Hiroshima

06 August 2022

Secretary-General's opening remarks at press encounter in Hiroshima, Japan

António Guterres

Mayor Matsui, Deputy-Mayor Takeda.   

Ladies and gentlemen of the media.  
 
This is my second visit to Hiroshima.  
 
It’s impossible to come to Hiroshima without feeling the weight of what happened here.
 
And without seeing with absolute clarity the sheer absurdity of nuclear weapons.  
  
I thank Mayor Matsui and Deputy-Mayor Takeda for our discussion today, and I particularly would like to express my gratitude to Mayor Matsui for granting me honourary citizenship of the great city of Hiroshima.  
  
Peace is at the heart of my job as Secretary-General.  
  
And nowhere are the lessons of peace clearer than in Hiroshima and Nagasaki.  
 
This morning’s memorial ceremony reminded us that the tens of thousands of people who were killed in these two cities 77 years ago are speaking to us across the decades.  
 
They speak through the brave hibakusha I met today, whose testimonies of that terrifying moment in history should never be forgotten.  
  
They speak through the young activists here today, who carry the message of peace forward to a new generation.   
  
And they speak through the members of the Treaties on the Non-Proliferation of Nuclear Weapons and the Prohibition of Nuclear Weapons in their efforts to bring about a world free of nuclear weapons.  
 
Today, the world is in danger of forgetting the lessons forged here 77 years ago.  
 
Almost 13,000 nuclear weapons are being held.  
 
Stockpiles are being upgraded.  
  
And the common thread of potential nuclear annihilation runs through geopolitical crises the world over — from the Middle East, to the Korean peninsula, to Russia’s invasion of Ukraine.   
  
It is unacceptable for states in possession of nuclear weapons to admit the possibility of nuclear war.  
 
The signals are flashing red.  
 
We must use every avenue of dialogue, diplomacy and negotiation to ease tensions and eliminate the nuclear threat.   
  
Countries with nuclear weapons must commit to the “no first use” of those weapons.

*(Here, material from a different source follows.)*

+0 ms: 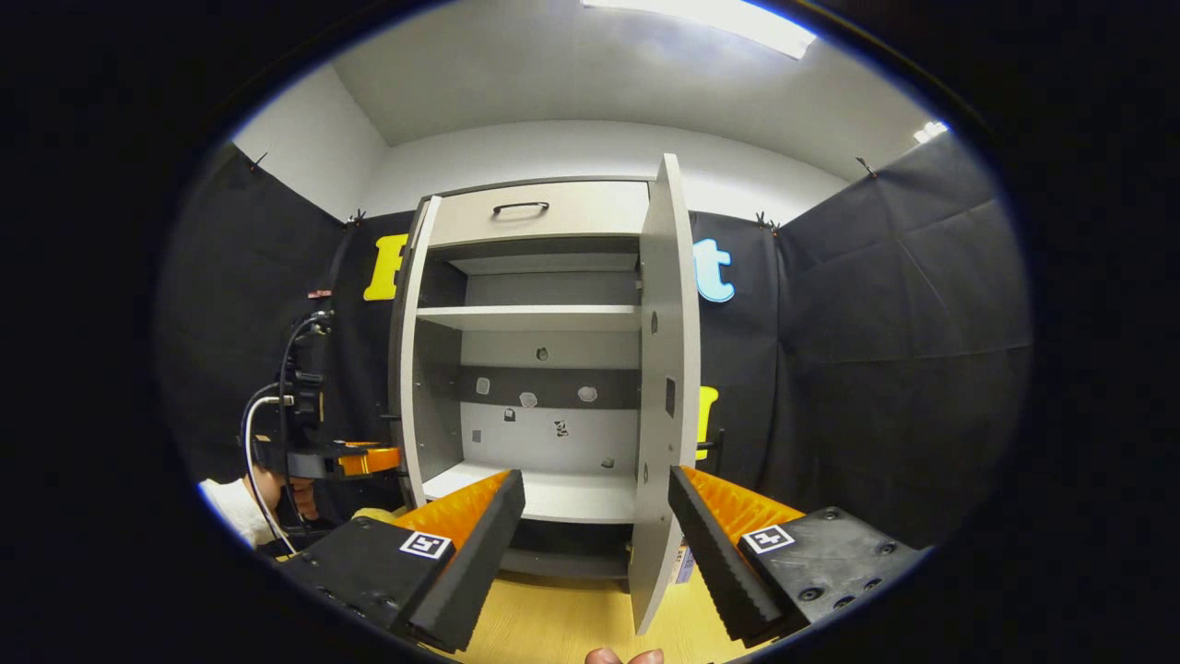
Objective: Open the right door of the double-door shoe cabinet with the right hand, and open the left door with the left hand.
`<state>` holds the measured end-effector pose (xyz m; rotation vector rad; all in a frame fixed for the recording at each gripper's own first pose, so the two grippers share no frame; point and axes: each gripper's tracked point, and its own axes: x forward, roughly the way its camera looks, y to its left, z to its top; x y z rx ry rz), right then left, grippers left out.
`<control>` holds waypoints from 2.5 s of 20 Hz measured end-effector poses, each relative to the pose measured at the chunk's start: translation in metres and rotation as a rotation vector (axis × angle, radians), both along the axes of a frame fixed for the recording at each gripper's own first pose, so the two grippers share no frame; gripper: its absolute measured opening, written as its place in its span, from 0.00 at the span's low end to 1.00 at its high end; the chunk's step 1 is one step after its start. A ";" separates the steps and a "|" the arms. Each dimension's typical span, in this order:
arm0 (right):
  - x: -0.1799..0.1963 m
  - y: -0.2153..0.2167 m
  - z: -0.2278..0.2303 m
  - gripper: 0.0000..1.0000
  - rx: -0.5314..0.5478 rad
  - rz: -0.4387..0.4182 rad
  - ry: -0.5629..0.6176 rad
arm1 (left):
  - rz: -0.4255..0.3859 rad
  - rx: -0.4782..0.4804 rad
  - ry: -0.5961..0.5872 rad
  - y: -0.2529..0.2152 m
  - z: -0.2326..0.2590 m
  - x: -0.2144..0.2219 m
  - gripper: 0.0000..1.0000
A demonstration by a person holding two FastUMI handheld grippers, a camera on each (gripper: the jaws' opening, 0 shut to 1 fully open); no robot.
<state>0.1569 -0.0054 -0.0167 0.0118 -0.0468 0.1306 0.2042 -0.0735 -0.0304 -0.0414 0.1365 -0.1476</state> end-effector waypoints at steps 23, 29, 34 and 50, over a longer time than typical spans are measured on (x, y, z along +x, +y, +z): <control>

They must also assure States that do not have nuclear weapons that they will not use — or threaten to use — nuclear weapons against them. And they must be transparent throughout.    
 
There is only one solution to the nuclear threat: not to have nuclear weapons at all.   
 
As I said today in the memorial ceremony, it’s time to proliferate peace.  
 
In memory of those who lost their lives here 77 years ago, I pledge to work relentlessly towards this goal.